Results 80 women consented, 27 were interviewed. Greater diversity of women (age, parity, socioeconomic status, ethnicity) than stereotypical ‘late bookers’ reported elsewhere was found. Four key groups of women were identified with explanatory subthemes for late booking: (1) the ‘not knowers’ (absence of classic symptoms, misinterpreters, not believing pregnant); (2) the ‘knowers – avoiders’ (ambivalence, fear, DIY care); (3) the ‘knowers – postponers’ (fearful, on the move, undecided, not valuing antenatal care); (4) The ‘knowers – delayees’ (professional and system failures, knowledge and acceptance of the ‘system’). 42 stakeholders consented to interview; 8 focus groups and 9 individual interviews. Key themes were: a stereotypical view of socio-cultural and educational status of late bookers; lack of pregnancy planning and knowledge; ambivalence towards pregnancy/antenatal care; socio-cultural influences (chaotic lives, substance misuse, immigration, housing); vulnerability and support (influence of family and peers); fear, denial and avoidance (concealment, relationships with professionals, expectations); practical and organisational barriers to timely care.

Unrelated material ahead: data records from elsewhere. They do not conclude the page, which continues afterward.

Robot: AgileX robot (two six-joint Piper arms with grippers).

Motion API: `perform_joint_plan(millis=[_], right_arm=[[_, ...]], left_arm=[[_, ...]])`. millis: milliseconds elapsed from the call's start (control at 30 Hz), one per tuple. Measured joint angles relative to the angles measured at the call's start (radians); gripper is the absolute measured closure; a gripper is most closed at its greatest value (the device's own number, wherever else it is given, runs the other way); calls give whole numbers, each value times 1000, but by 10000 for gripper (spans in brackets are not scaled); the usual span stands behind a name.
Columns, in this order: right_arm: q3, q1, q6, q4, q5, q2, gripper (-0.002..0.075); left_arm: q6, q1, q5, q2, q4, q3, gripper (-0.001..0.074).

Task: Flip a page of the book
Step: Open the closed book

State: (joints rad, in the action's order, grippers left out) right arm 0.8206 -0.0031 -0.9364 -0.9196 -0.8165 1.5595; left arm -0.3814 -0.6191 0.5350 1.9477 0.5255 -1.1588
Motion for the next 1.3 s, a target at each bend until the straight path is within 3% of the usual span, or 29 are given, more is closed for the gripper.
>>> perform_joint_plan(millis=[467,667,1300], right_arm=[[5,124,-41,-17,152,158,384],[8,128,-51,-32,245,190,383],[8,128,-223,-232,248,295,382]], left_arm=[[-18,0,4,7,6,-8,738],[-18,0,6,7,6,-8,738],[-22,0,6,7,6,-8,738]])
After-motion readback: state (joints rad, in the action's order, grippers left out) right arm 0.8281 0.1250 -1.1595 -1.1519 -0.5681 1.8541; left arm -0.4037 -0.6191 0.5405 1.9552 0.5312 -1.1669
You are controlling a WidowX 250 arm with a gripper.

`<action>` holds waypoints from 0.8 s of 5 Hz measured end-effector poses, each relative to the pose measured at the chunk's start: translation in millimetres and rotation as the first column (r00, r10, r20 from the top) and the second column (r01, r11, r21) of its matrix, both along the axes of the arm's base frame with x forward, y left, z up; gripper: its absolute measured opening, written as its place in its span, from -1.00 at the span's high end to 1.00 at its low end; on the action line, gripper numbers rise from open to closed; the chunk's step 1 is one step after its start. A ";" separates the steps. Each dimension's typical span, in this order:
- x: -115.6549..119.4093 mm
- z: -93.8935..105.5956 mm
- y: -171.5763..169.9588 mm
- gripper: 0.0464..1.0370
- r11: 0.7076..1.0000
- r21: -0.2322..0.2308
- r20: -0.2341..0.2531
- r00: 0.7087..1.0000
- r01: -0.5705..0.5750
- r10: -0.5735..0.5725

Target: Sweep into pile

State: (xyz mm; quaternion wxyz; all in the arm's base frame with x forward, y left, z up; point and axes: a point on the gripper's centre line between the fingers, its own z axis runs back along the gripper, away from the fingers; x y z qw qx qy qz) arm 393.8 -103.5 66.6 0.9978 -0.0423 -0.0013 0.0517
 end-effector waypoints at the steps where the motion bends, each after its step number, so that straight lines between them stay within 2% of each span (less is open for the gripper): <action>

Conclusion In this largest UK qualitative study to date we identified service user and healthcare factors which delay access to antenatal care, including delayed diagnosis of pregnancy, poor reproductive health knowledge, contraceptive failure, lack of lay facilitation of engagement with antenatal care, and individual socio-cultural risk factors. These factors should be considered by service commissioners and health and social care practitioners in order to promote the provision of timely antenatal care for all women.